“怎麽辦?!”陸舟行腦子裏摻和水泥一般凝固成硬塊,他緊握著手機方塊,不知道下一刻該做些什麽才好,那些彈幕並不友好,把沈黎都罵成什麽樣子了。
他扶著牆壁坐了起來,深吸一口氣,清理了一下凝固的思緒,打算給直播間裏的觀眾解釋一二。
要不是陸舟行沒注意到打開了直播的話,就不至於讓人誤會沈黎。
剛舉起攝像頭入鏡,腦袋軟塌塌地想往旁邊倒去,陸舟行隻好靠著牆壁,剛催完吐,胃酸燒灼的嗓子眼生疼,他身上半點兒力氣都沒有,連手也軟的像沒骨頭似的。
“各位,咳咳……請聽我說兩句,剛才那個女生是我的朋友,咳咳……她平時人很好,並不那種壞人……”
他幾乎是說幾個字,嗓子眼就難受的厲害,不得不咳一聲才能繼續往下說。
才說了沒幾句話,就見有幾個少年賊眉鼠眼地往診所裏張望,確定躺在病**的那人是陸舟行後,才一哄而上,圍繞在他身邊,七嘴八舌地打探消息。
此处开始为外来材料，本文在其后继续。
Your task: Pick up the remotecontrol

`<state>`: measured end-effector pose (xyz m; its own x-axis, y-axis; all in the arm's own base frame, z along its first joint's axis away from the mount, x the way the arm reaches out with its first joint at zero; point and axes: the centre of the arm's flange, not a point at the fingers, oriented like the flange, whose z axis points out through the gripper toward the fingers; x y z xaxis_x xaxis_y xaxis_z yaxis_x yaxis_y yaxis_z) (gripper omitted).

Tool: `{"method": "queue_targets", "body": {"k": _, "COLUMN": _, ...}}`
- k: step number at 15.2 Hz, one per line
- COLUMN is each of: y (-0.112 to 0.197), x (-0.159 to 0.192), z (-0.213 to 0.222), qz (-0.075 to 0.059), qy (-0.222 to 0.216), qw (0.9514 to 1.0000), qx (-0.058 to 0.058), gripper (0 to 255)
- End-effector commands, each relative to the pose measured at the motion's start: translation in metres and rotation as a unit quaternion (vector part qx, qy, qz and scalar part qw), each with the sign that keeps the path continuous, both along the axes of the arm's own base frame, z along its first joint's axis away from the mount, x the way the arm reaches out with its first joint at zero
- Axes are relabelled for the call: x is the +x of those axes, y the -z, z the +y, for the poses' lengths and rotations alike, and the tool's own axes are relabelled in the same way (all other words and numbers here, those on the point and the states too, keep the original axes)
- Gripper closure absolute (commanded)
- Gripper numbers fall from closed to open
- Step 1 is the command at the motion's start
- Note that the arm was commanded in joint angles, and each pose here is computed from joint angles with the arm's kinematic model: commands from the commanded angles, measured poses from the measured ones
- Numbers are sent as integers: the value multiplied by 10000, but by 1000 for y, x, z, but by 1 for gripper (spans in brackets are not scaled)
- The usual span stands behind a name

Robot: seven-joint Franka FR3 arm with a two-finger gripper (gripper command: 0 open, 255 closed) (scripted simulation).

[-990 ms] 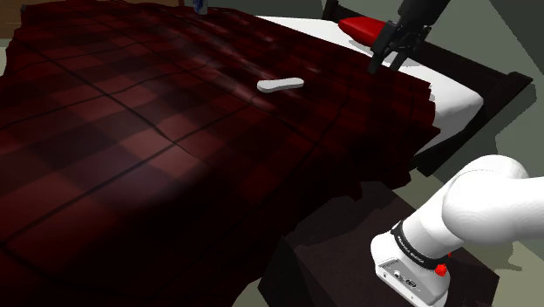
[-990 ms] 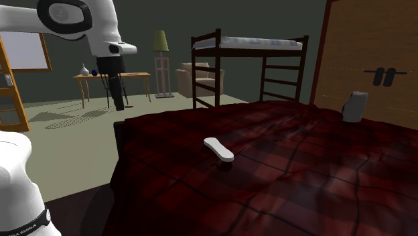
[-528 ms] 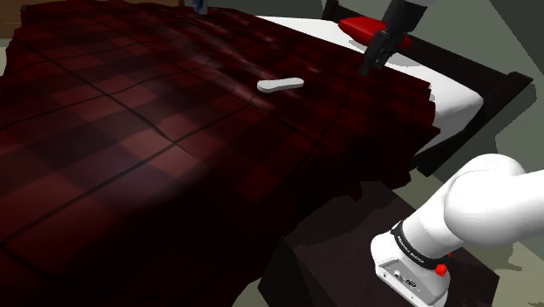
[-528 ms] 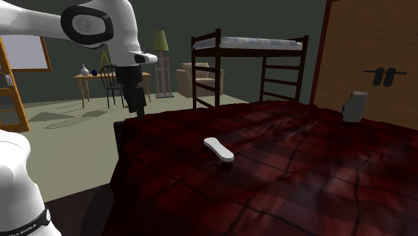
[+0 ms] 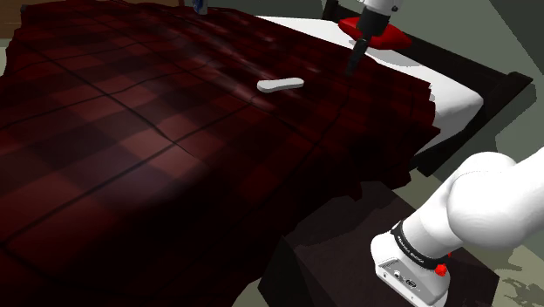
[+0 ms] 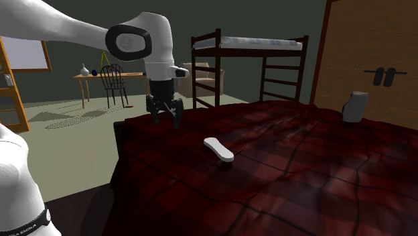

“你這是怎麽回事?”其中的一個少年掀開他身上的被子,見他除了看上去虛弱了點,並沒有其他傷勢,奇怪道:“好端端地來這兒躺著幹嘛?”
陸舟行好不容易焐熱的被窩又灌入涼氣,他連忙捂緊了被子,咳了幾聲才說道:“大哥,我這一看就是生病了啊。”
“那你是去村民家蹭吃蹭喝被人揍了?”
原本陸舟行是想去熟悉的村民家蹭吃的,結果在半道上撿了幾朵鮮紅的傘狀蘑菇,覺得非常可口,就找人借了一口鍋自己用小刀切了炒了吃,哪裏知道就是這些蘑菇害苦了他。
好歹也是二十五六的人了,他不好意思在幾個十幾歲的少年麵前承認自己亂吃蘑菇,於是轉頭裝身體虛,不打算回他們的話。
問他話的少年見情況不對,便不再繼續追問,想起之前在廣播裏聽到的通知,催促其他幾個饑腸轆轆的少年去找村委會吃大餐。